Uma mulher de 24 anos entrou no bloco operatório a esvair-se em
sangue. Morreu em 20 minutos numa mesa de operações do Hospital Simão
Mendes, em Bissau, vítima da urgência mais comum no país: um parto que
requer cesariana.
Ia ter o primeiro filho, mas nem ela nem o bebé resistiram a uma
viagem de centenas de quilómetros com uma hemorragia no útero, recorda
Ramón Soto, o único anestesista de que o Estado guineense dispõe para
satisfazer cerca de milhão e meio de habitantes.
Este é um dos casos com que justifica a importância da formação que
está a decorrer de 35 técnicos em anestesia a distribuir pelas regiões -
porque sem anestesia, não há cesariana, logo, os casos são encaminhados
para Bissau por caminhos que, por vezes, mal servem para andar a pé.
Assim que terminem o curso de um ano, os 35 enfermeiros vão regressar
às regiões de origem para começar a salvar grávidas de uma viagem de
risco para a capital.
A taxa de mortalidade materna do país é a maior do mundo lusófono:
morrem 549 mulheres por cada cem mil nascimentos (em Portugal são dez
por cada cem mil, dados da Organização Mundial de Saúde de 2015).
A maioria dos partos acontece sem um profissional qualificado,
acompanhamento que só é uma realidade para 45% das mães, segundo os
dados do Inquérito aos Indicadores Múltiplos (MICS) de 2014.
A falta de recursos humanos é tão grande na Guiné-Bissau que é fácil ser o único profissional ou especialista em qualquer área.
Mas quando se trata de "uma especialidade como a Anestesiologia, que é
'anémica' até no primeiro mundo, com poucos profissionais", há um risco
acrescido de não haver ninguém com nível científico para a praticar ou
ensinar, realça Ramón Soto.
Há dois anos deixou Cuba e aceitou o desafio do programa H4+ de
promoção da saúde materna e infantil, uma iniciativa de agências das
Nações Unidas financiada pela cooperação sueca.
Os responsáveis pelo programa diagnosticaram o problema e escolheram
Ramón Soto para o atacar, assumindo o papel de único anestesista da
saúde pública de um país inteiro.
Já passou por uma responsabilidade que transformou este médico cubano, 54 anos, num homem hipertenso.
Na sala de operações, "às vezes pede-se uma epinefrina [estimulante
cardíaco] e não há ou o carro de reanimação não está completo ou faltam
medicamentos e tudo isso é fundamental para uma anestesia em segurança",
descreve, ao falar dos sobressaltos que o consomem.
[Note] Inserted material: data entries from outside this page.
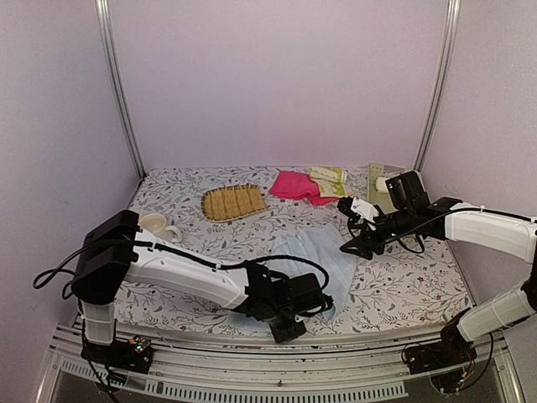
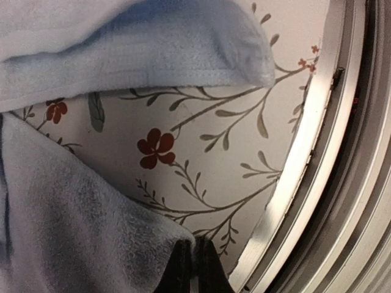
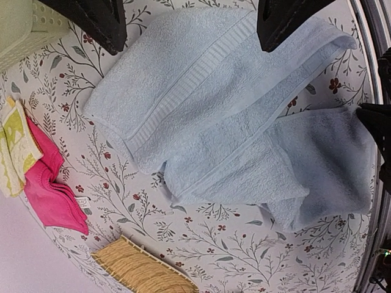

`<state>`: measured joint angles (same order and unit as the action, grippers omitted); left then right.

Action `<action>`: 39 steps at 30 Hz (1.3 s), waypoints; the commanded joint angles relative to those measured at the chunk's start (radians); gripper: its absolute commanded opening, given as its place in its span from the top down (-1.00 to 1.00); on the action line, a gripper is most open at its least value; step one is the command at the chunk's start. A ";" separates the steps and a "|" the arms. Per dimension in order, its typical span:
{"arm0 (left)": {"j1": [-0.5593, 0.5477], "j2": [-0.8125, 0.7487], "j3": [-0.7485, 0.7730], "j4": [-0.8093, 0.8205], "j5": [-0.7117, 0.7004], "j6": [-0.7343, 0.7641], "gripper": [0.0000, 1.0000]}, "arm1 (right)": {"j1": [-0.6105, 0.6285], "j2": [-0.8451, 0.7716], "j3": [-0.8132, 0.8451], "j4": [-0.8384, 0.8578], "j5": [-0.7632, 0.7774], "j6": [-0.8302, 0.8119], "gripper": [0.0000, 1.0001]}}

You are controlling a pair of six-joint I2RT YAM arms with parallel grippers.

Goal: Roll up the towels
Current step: Pick up the towel from the center of the board.

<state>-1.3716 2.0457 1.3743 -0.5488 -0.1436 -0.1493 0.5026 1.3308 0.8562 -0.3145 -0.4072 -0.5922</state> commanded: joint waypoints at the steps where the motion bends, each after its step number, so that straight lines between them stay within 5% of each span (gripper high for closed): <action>1: -0.003 -0.049 -0.045 -0.080 -0.137 -0.010 1.00 | -0.006 0.016 -0.003 -0.052 -0.067 -0.025 -0.46; 6: 0.049 -0.228 -0.103 -0.060 -0.275 -0.073 1.00 | -0.003 0.005 0.021 -0.188 -0.178 -0.143 -0.27; 14: 0.199 -0.566 -0.304 0.156 -0.518 -0.271 1.00 | 0.107 -0.030 -0.018 -0.245 -0.156 -0.252 -0.37; 20: 0.289 -0.789 -0.515 0.411 -0.436 -0.299 1.00 | 0.272 0.016 -0.028 -0.275 -0.006 -0.273 -0.37; 39: 0.298 -0.738 -0.485 0.325 -0.397 -0.293 1.00 | 0.560 0.274 0.105 -0.127 0.246 -0.332 -0.33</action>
<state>-1.0786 1.2926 0.8688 -0.2440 -0.5503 -0.4461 1.0298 1.5455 0.8997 -0.4999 -0.2493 -0.9207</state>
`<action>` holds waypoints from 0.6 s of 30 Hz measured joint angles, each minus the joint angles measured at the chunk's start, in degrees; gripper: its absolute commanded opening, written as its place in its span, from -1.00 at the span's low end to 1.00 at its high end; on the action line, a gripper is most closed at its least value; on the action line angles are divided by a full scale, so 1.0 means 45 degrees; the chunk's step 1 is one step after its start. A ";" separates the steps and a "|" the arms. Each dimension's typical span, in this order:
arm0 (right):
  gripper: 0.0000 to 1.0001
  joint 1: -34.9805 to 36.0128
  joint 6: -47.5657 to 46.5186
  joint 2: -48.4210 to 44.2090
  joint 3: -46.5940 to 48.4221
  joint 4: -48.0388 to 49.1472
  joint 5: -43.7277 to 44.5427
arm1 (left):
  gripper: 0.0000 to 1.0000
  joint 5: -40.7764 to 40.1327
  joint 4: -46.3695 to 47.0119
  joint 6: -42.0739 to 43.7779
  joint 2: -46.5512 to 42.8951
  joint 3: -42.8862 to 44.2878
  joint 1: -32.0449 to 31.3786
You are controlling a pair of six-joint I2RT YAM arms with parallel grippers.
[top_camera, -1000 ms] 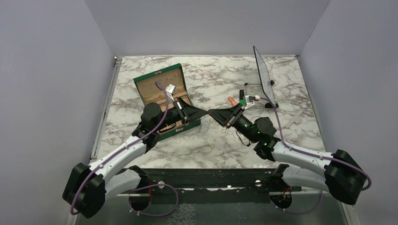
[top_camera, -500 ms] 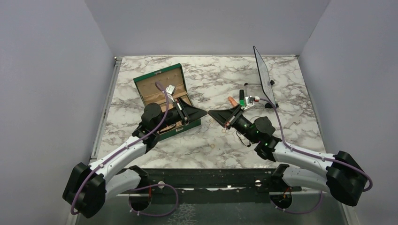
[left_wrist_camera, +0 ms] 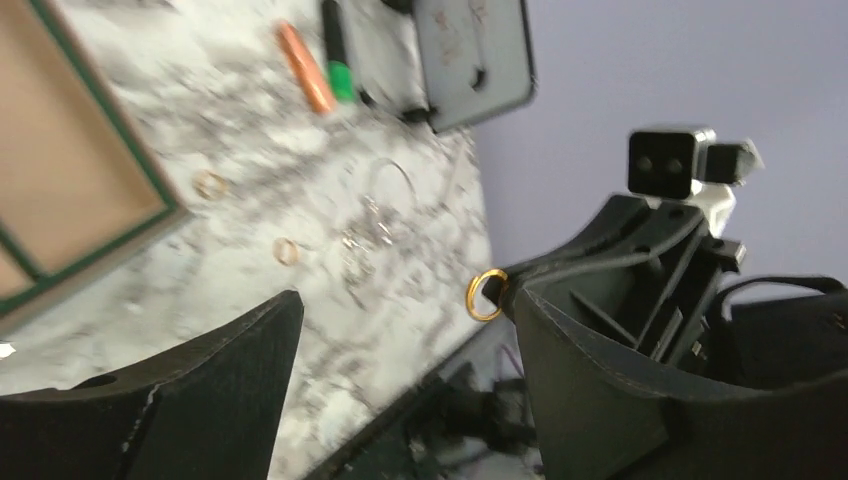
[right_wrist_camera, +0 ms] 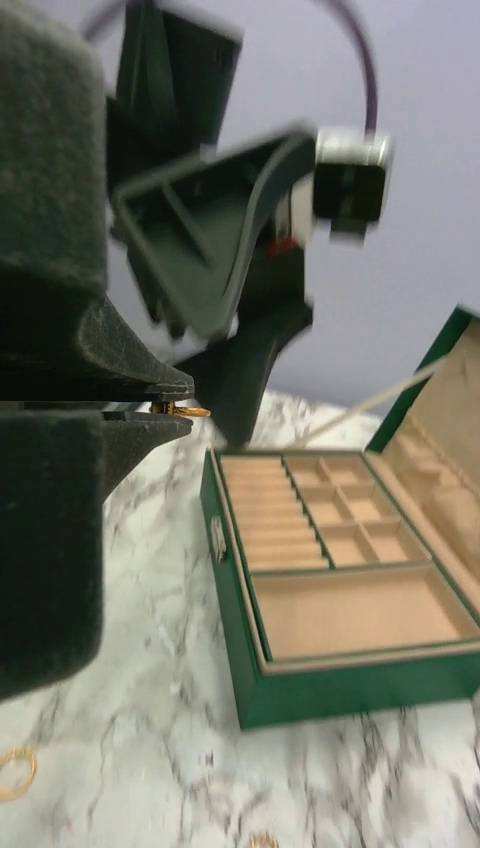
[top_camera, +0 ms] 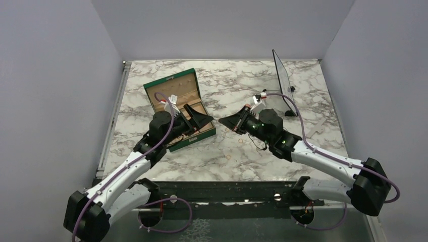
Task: Organize the mixed jewelry
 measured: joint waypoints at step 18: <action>-0.97 0.0481 -0.7601 0.8160 0.9190 -0.8723 -0.1904 | 0.61 -0.8087 -0.7281 0.8340 -0.1904 0.4289 0.0078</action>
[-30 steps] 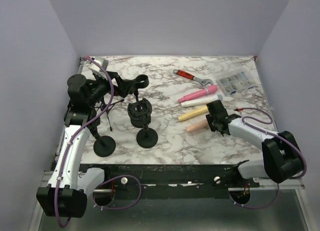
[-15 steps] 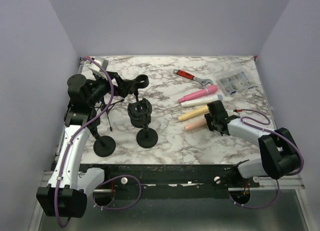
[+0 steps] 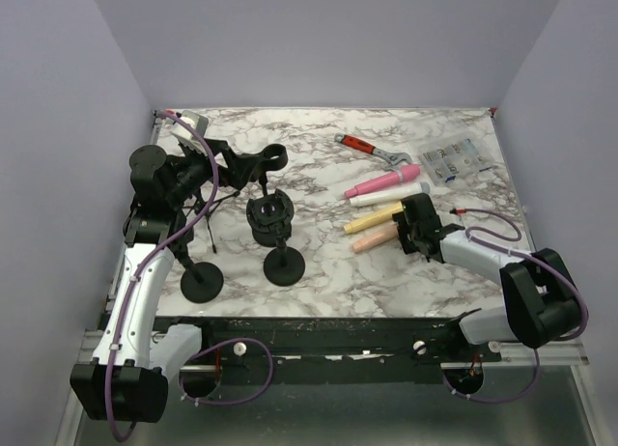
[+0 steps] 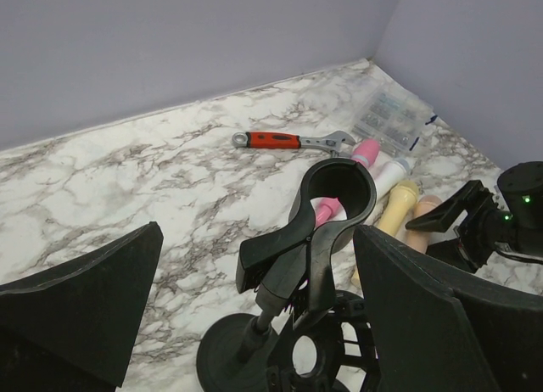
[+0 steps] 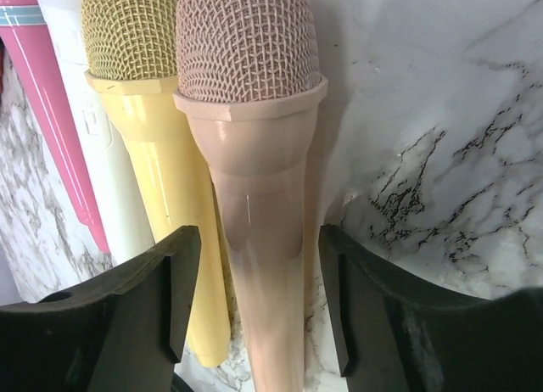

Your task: Remove the microphone from the stand

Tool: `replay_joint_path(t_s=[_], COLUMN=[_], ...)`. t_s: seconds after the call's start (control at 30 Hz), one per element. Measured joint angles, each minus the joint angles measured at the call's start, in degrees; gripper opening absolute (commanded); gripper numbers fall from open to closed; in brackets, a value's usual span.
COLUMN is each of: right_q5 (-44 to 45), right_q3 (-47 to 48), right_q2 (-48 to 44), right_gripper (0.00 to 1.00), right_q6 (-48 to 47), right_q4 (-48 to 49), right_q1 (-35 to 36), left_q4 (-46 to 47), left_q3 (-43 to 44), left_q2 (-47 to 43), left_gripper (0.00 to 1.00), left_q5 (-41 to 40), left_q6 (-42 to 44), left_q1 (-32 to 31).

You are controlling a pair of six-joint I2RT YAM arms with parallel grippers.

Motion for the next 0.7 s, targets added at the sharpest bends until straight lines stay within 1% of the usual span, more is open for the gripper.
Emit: replay_joint_path(t_s=[0.17,0.2,0.33,0.4,0.7], right_q5=[-0.3,-0.4,-0.7,-0.8,-0.8], right_q3=[-1.0,-1.1,-1.4,-1.8,-4.3], right_q2=[-1.5,-1.8,-4.0,-5.8,-15.2], right_gripper=[0.74,0.77,0.95,1.00,1.00], right_q6=[-0.9,-1.1,-3.5,-5.1,-13.1], right_q4=[1.0,1.2,2.1,3.0,6.3], right_q1=[0.0,0.0,0.0,0.0,0.0], left_q4=[0.0,0.0,0.0,0.0,-0.1], left_q3=[-0.1,-0.2,-0.3,-0.3,-0.3], left_q2=[-0.1,-0.1,-0.1,-0.1,0.9], left_gripper=[0.98,0.97,0.98,0.98,0.93], left_q5=[0.0,0.0,0.0,-0.1,-0.3], left_q6=[-0.5,-0.5,-0.6,-0.6,-0.8], left_q1=[0.0,0.0,0.0,0.0,0.0])
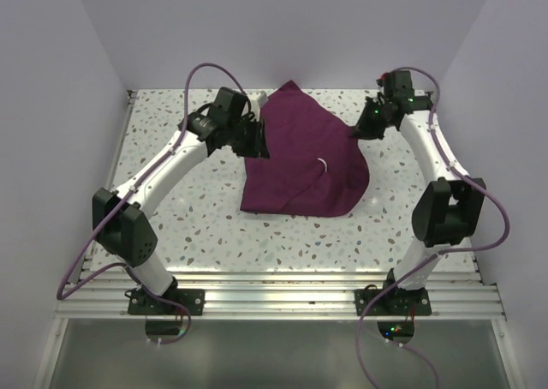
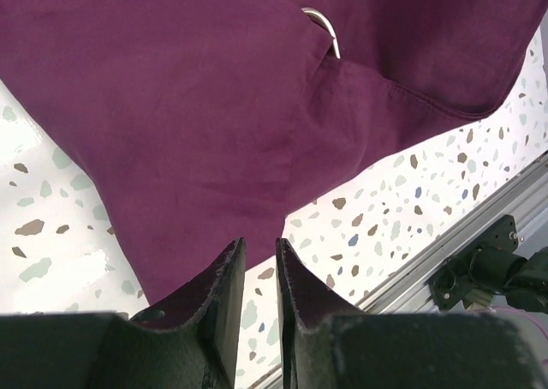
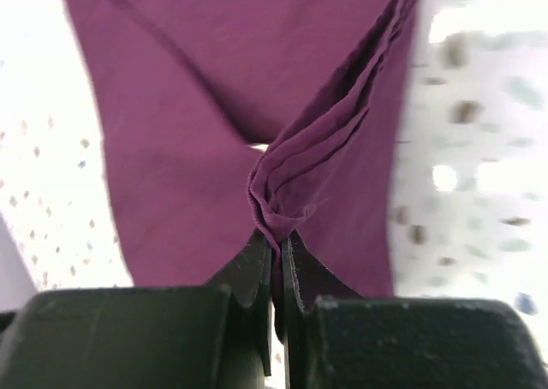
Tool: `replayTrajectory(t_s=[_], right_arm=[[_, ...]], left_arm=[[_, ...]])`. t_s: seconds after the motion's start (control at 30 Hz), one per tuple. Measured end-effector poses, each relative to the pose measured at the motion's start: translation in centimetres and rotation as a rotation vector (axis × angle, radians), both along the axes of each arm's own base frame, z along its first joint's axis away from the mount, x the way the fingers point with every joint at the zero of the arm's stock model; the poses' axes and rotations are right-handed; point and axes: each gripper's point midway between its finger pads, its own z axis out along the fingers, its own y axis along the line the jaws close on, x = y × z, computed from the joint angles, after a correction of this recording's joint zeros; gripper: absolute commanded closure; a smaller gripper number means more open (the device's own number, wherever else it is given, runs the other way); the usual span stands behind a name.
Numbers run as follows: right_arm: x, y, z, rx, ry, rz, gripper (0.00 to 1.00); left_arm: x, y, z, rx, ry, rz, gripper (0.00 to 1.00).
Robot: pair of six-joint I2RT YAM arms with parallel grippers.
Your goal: Prepare the surgical pack
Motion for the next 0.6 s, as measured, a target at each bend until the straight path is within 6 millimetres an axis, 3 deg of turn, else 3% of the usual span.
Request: replayTrajectory(t_s=[0.2,0.33,0.47,0.6], right_arm=[[0.4,10.0,1.7,0.040,-0.034,0.172,1.00],[0.9,15.5,2.0,0.068,-0.044,0.249,1.00],[1.7,19.6,1.4,0.086,-0.043,0.295,1.00],[2.2,22.1,0.0,0.090,-0.022,0.320,1.00]], left_arm=[[0.3,1.2,-0.5,0.034,0.013,0.045,0.78],[0.9,2.8,-0.6,0.061,0.015,0.097,0.78],[1.0,4.0,-0.1,0.070,0.006,0.144,0.78],[0.5,4.9,0.2,0.079,-0.002,0.173,0.78]])
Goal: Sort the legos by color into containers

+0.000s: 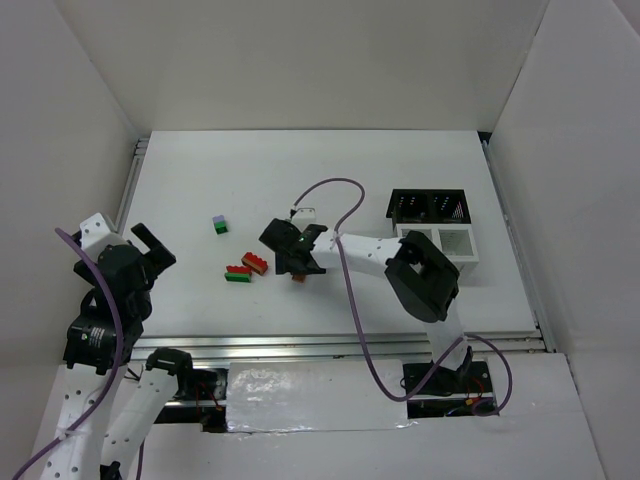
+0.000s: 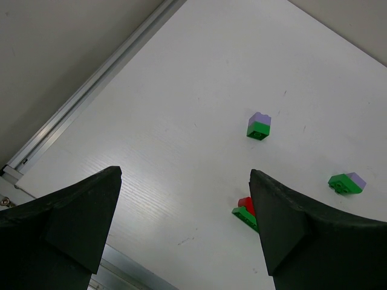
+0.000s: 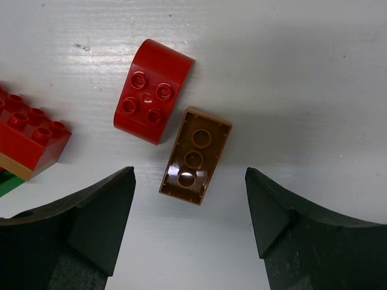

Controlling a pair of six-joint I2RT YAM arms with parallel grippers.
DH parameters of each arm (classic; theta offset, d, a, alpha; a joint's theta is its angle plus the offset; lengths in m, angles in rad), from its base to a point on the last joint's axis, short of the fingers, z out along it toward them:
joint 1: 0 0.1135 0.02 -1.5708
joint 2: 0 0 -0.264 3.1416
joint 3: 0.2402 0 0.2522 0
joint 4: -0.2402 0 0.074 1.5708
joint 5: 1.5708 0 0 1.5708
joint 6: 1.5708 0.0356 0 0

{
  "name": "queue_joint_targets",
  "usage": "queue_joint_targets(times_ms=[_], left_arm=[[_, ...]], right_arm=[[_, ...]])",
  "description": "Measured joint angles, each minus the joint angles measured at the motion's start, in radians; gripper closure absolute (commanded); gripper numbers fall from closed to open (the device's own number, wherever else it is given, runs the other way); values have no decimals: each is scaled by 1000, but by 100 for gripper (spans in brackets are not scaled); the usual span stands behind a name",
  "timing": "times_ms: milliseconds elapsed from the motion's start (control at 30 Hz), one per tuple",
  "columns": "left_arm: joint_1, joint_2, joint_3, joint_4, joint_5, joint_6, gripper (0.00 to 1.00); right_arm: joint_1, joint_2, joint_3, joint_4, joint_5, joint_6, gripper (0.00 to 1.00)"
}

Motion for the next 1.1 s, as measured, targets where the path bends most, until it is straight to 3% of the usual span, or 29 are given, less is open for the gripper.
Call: queue_joint_targets(times_ms=[333, 500, 600, 733, 833, 1000, 1100], left_arm=[[0, 0, 0, 1, 4, 0, 0], [0, 0, 0, 1, 9, 0, 0], [0, 0, 0, 1, 12, 1, 1], [0, 0, 0, 5, 20, 1, 0], [0, 0, 0, 7, 21, 2, 0], [0, 0, 0, 7, 26, 4, 1], [0, 1, 0, 8, 28, 5, 0]], right_arm=[[-1, 32, -21, 27, -32, -2, 25], [-8, 32, -52, 40, -40, -7, 34], [-14, 24, -67, 51, -39, -15, 46], [-24, -4, -107, 72, -37, -14, 85], [-27, -28, -143, 98, -38, -14, 100], [-32, -106, -209, 79, -16, -19, 100], [-53, -233, -250, 51, 3, -37, 100]])
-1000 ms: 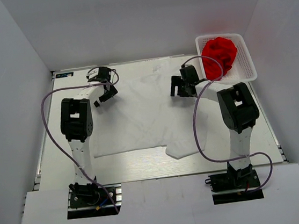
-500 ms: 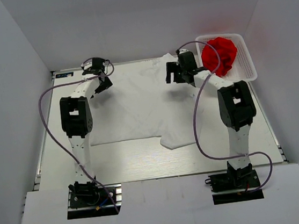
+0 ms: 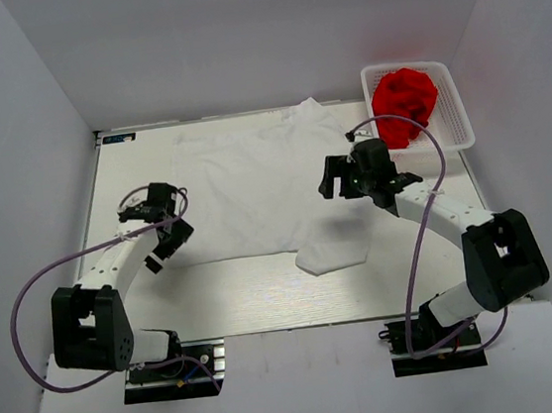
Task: Fold and stack the t-shirts
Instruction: Grap the side of the flattened tshirt closest away from the robot with both arms
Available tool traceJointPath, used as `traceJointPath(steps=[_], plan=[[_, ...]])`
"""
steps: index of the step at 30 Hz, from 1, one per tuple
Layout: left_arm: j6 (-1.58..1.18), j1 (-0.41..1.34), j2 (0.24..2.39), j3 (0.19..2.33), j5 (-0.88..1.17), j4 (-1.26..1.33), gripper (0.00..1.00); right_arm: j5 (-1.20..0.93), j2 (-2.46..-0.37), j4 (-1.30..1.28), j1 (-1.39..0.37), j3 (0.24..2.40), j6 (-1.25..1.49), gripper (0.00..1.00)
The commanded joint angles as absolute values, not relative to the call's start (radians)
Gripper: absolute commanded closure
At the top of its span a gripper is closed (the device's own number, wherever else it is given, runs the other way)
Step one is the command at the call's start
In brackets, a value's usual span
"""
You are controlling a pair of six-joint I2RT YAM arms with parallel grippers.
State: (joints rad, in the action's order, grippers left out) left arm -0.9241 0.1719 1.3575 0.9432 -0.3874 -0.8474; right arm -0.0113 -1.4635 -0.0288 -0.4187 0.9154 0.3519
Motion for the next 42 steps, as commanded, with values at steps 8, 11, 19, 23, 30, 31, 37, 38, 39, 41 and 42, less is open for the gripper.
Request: traceJointPath(steps=[8, 11, 19, 23, 30, 31, 37, 38, 39, 41, 42], plan=[[-1.017, 0.150, 1.413, 0.853, -0.434, -0.864, 0.00, -0.022, -1.302, -0.138, -0.449, 0.772, 0.367, 0.10], [-1.017, 0.150, 1.448, 0.853, -0.434, -0.850, 0.00, -0.017, -1.293, -0.196, -0.456, 0.756, 0.357, 0.10], [-1.029, 0.121, 1.483, 0.799, -0.422, -0.760, 0.27, 0.031, -1.203, -0.397, -0.515, 0.686, 0.362, 0.10], [-0.967, 0.121, 1.483, 0.781, -0.391, -0.683, 0.47, 0.035, -1.170, -0.439, -0.564, 0.640, 0.390, 0.10], [-0.934, 0.121, 1.555, 0.772, -0.353, -0.649, 1.00, 0.077, -1.219, -0.388, -0.649, 0.617, 0.437, 0.11], [-0.934, 0.121, 1.569, 0.772, -0.342, -0.649, 1.00, 0.081, -1.224, -0.387, -0.667, 0.624, 0.434, 0.11], [-0.914, 0.121, 1.522, 0.746, -0.342, -0.620, 1.00, 0.152, -1.243, -0.387, -0.706, 0.606, 0.495, 0.18], [-0.914, 0.121, 1.507, 0.746, -0.342, -0.620, 1.00, 0.156, -1.249, -0.370, -0.709, 0.604, 0.509, 0.20], [-0.914, 0.121, 1.506, 0.746, -0.342, -0.620, 1.00, 0.161, -1.249, -0.362, -0.713, 0.595, 0.521, 0.21], [-0.914, 0.121, 1.482, 0.746, -0.342, -0.620, 1.00, 0.173, -1.253, -0.321, -0.719, 0.581, 0.549, 0.24], [-0.914, 0.121, 1.482, 0.746, -0.342, -0.629, 1.00, 0.176, -1.261, -0.311, -0.722, 0.580, 0.552, 0.26]])
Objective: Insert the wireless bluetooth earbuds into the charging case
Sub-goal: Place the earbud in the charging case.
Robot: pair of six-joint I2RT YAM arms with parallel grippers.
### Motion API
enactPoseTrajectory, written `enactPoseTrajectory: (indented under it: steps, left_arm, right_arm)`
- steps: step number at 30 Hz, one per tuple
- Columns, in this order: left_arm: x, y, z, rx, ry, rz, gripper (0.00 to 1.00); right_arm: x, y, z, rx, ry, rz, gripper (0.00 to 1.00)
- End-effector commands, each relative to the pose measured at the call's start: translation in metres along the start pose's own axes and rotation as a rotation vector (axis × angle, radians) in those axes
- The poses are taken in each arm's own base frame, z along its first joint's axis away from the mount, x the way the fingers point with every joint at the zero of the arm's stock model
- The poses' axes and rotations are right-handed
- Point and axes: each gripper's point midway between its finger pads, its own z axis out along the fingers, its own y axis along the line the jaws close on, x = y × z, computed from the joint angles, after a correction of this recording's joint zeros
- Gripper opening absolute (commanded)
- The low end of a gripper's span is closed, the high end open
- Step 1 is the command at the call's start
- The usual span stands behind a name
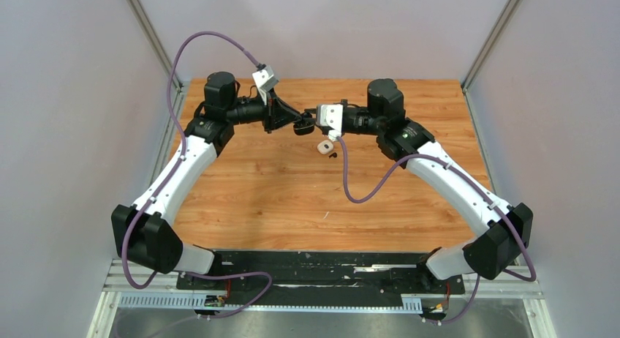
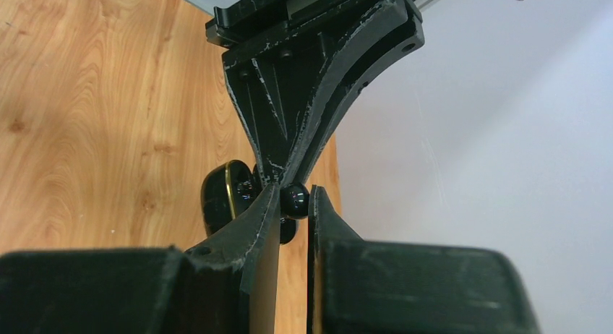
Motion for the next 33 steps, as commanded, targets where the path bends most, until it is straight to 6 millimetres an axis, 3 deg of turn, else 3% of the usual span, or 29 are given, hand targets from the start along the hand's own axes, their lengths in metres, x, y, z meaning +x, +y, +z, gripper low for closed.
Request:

"Há problemas, há stresse", que desafiam Ramón Soto, pese embora os
anos de experiência em cuidados intensivos e noutras cinco missões
internacionais -- uma das quais no Iraque, que coincidiu com uma invasão
militar.
Mais difícil ainda vai ser o trabalho dos técnicos em anestesia que
está a formar, que podem ter que improvisar com menos meios do que na
capital.
"Há muitas mortes, porque as mulheres não vão logo para o hospital.
Ficam em casa e só na fase final procuram ajuda. Às vezes é tarde
demais", queixa-se Júlio Nanque, 33 anos, enfermeiro no Hospital
Regional de Catió, onde já viu a tragédia acontecer mais que uma vez, a
300 quilómetros da capital.
É um dos formandos que está a aprender a aplicar anestesia geral e local.
"Vamos aprender a trabalhar com epidural", destaca Maitana Cardoso,
35 anos, do Hospital de São Domingos, no norte, a meia-dúzia de
quilómetros do Senegal.
A anestesia obstétrica está no centro da formação.
Resta saber se depois de colocados os novos técnicos, as grávidas
conseguem ter tudo o resto do seu lado, para afastar o risco de morte,
porque problemas não faltam.
"São precisos mais especialistas e mais recursos", acrescenta Soto.
Para já, em abril de 2017, haverá mais 35 técnicos em anestesia para
dar esperança numa frente renovada de combate à mortalidade
materno-infantil fazendo mais cesarianas nas regiões.